Déplacements
AvatarS reste l’histoire d’un peu d’amour – voire plus – et du courage, malgré la peur et l’horreur. Kafka n’est jamais loin. A chacun de retrouver une place sans peur de l’univers et au besoin de savoir la changer. C’est ’occasion idéale pour placer l’homophonie : C’est cité / cécité. Existent de troublantes hypothèses d’états superposés rappelant celle du chat dit « de Schrödinger » : mort/pas mort, mort et pas mort, ni mort ni pas mort, assassiné et fugitif, exécuté puis évadé…
Dans une lettre du 14 juin 1920, Kafka racontait à Milena son rêve : “Ton costume, étrangement, était de la même étoffe que le mien.” Ici, l’auteure, entre les êtres imbriqués, partage parfois instantanément les mêmes idées.
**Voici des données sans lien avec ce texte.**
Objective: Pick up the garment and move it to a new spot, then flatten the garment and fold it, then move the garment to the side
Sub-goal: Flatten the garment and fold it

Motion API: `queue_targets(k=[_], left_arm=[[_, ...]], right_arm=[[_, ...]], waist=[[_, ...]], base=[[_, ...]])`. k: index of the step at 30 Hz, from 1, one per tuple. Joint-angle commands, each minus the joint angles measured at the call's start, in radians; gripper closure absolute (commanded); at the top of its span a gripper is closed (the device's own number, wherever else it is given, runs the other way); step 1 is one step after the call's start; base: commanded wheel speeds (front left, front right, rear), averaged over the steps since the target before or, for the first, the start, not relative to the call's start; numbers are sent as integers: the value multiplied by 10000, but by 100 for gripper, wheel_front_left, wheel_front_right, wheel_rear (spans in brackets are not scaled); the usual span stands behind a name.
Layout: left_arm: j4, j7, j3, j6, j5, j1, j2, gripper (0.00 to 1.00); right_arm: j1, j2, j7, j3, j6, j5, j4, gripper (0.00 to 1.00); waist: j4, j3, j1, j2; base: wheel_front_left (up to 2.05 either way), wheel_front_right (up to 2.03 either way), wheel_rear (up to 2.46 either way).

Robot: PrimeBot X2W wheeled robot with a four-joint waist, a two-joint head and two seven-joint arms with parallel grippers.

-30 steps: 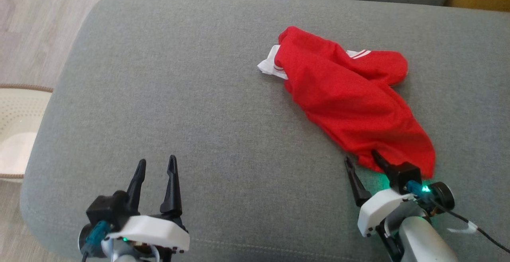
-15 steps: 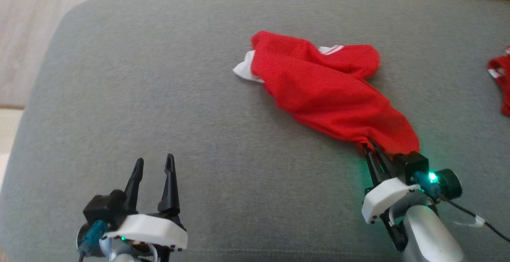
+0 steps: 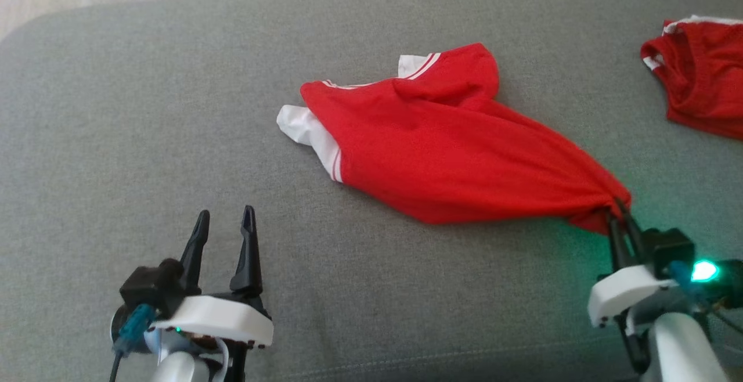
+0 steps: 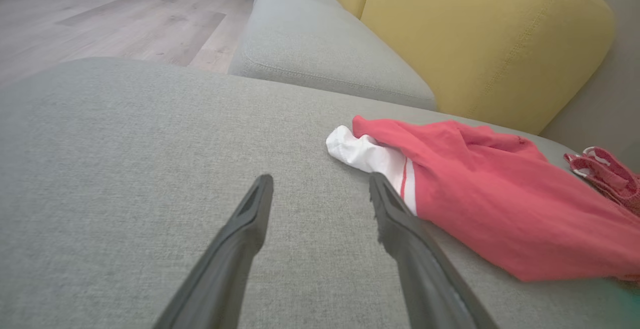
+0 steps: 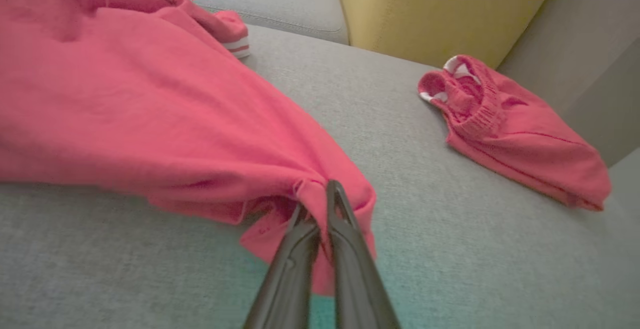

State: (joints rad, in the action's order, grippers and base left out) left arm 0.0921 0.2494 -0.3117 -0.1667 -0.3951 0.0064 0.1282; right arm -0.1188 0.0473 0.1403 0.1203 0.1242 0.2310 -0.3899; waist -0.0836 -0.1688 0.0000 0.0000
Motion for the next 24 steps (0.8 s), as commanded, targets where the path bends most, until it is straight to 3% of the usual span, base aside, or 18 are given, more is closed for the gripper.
queue_targets(k=[1, 7, 8, 9, 10, 24], left_arm=[[-247, 124, 300, 39, 131, -404, 27, 0], [-150, 124, 360, 47, 170, -490, 51, 0], [-132, 124, 368, 47, 173, -490, 48, 0], [-112, 124, 379, 52, 170, -490, 46, 0], [-92, 124, 393, 55, 164, -490, 43, 0], [167, 119, 416, 102, 199, -519, 136, 0]], right_arm=[[-449, 48, -10, 48, 65, 86, 310, 100], [-973, 136, 90, 1256, 65, 473, 93, 100], [-1022, 134, 123, 1347, 65, 532, 31, 78], [-1048, 130, 150, 1407, 65, 596, -9, 49], [-1057, 122, 177, 1444, 65, 652, -41, 0], [-895, 43, 762, 1472, 65, 134, 416, 0]], waist=[[-8, -119, 0, 0], [160, -194, 0, 0], [183, -182, 0, 0], [199, -163, 0, 0], [203, -140, 0, 0], [-710, 318, 0, 0]], base=[[0, 0, 0], [0, 0, 0], [0, 0, 0], [0, 0, 0], [0, 0, 0], [0, 0, 0]])
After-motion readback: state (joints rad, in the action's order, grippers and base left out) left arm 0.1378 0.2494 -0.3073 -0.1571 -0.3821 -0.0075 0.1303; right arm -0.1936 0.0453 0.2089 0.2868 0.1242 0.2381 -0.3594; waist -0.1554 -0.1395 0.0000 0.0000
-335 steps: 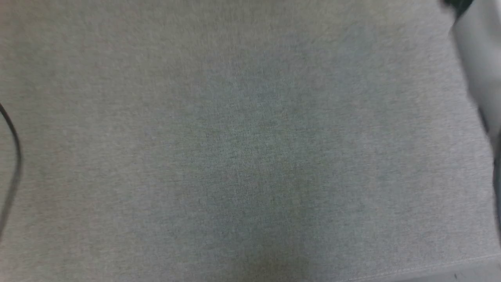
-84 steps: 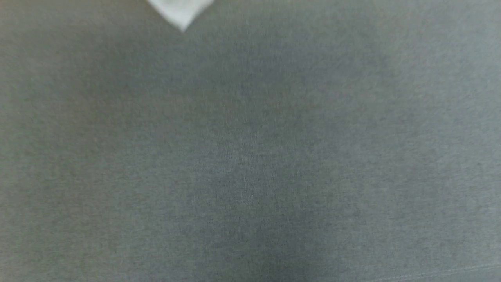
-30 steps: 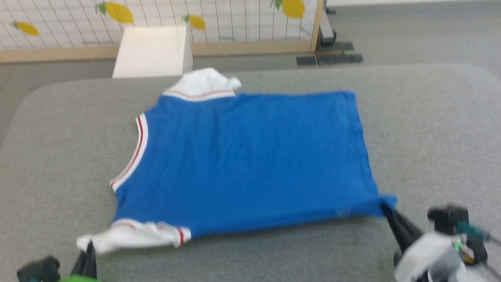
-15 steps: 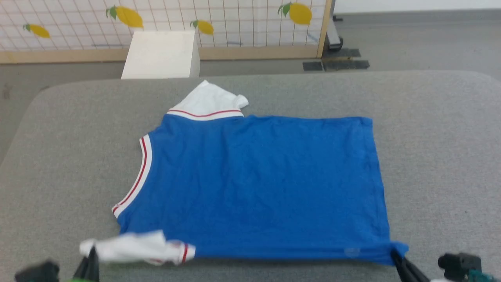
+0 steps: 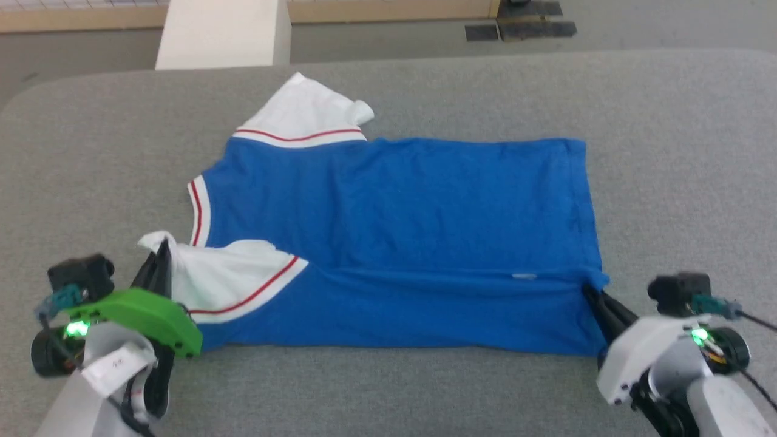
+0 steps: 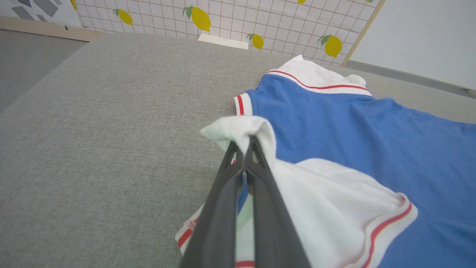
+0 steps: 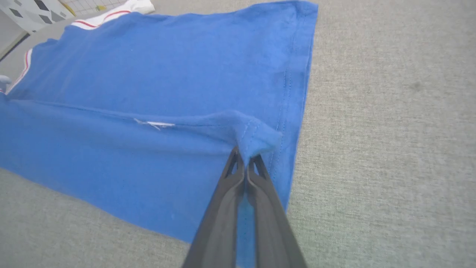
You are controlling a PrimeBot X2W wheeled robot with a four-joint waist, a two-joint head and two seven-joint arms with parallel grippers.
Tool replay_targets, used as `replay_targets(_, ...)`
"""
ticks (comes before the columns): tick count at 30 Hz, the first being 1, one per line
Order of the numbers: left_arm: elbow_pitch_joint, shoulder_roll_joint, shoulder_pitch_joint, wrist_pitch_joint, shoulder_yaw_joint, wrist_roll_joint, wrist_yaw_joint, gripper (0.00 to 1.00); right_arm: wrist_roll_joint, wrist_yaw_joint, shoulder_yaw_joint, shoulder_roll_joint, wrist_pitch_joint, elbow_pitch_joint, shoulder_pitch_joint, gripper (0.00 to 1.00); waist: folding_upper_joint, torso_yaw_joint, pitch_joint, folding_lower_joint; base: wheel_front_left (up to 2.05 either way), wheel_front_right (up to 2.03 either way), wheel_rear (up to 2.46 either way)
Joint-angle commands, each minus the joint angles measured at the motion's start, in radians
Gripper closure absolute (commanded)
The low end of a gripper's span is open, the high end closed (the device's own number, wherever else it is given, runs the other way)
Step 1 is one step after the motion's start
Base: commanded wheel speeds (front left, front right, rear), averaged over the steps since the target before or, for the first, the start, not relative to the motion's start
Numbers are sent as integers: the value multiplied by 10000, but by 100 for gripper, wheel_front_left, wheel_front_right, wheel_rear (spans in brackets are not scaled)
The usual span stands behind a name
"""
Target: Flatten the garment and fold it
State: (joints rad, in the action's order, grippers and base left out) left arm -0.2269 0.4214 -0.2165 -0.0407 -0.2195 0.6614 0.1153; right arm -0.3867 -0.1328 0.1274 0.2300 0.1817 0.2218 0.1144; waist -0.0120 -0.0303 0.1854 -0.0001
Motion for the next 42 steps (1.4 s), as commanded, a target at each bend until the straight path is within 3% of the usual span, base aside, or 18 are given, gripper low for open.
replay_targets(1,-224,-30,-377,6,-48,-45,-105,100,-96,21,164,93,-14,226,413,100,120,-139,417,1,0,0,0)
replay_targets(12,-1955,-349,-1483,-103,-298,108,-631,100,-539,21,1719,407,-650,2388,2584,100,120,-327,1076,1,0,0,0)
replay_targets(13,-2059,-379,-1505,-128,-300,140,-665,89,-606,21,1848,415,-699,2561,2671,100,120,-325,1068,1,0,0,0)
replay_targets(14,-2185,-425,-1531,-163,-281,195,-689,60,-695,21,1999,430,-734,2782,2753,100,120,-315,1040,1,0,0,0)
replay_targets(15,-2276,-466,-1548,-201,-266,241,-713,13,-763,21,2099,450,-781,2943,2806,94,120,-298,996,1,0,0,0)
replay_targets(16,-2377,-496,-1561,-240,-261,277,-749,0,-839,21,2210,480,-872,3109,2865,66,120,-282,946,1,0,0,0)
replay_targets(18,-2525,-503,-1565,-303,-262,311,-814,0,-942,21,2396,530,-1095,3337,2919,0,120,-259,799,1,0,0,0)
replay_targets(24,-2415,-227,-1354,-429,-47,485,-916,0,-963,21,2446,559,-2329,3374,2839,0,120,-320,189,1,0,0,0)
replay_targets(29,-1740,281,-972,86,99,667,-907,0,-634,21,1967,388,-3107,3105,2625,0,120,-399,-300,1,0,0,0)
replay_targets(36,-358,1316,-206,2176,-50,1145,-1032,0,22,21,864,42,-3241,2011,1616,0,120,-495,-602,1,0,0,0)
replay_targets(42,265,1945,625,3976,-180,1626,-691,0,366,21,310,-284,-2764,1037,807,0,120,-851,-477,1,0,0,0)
Daniella Pinkstein poursuit et, désormais, déshabille et rhabille la langue et ce, à l’abri de ses coursives et coulisses afin de poser les linéaments, tenants et aboutissants dans cette fiction – entre ciel et terre. Des images omniprésentes et des mots qui échappent donnent sur l’époque une vision fragmentée, demeurent obsédés par le visible, et la rapprochent des formalistes chirurgiens du réel. Mais plus que d’ « opérer », le romancière dispense un remède.
AvatarS devient en conséquence une métaphore née des fracas du monde. Mais ce roman reste celui de l’espérance. L’auteure nous place dans la confusion, sinon pour en sortir, du moins pour rester digne. Certes, nous culbutons collectivement et nous sommes dépassés. Mais un espoir persiste. Là où existe un « change » de la réalité concrète à l’abstraite, de la « réelle » à la théorique en passant parfois et au besoin de l’infiniment grand à l’infiniment petit.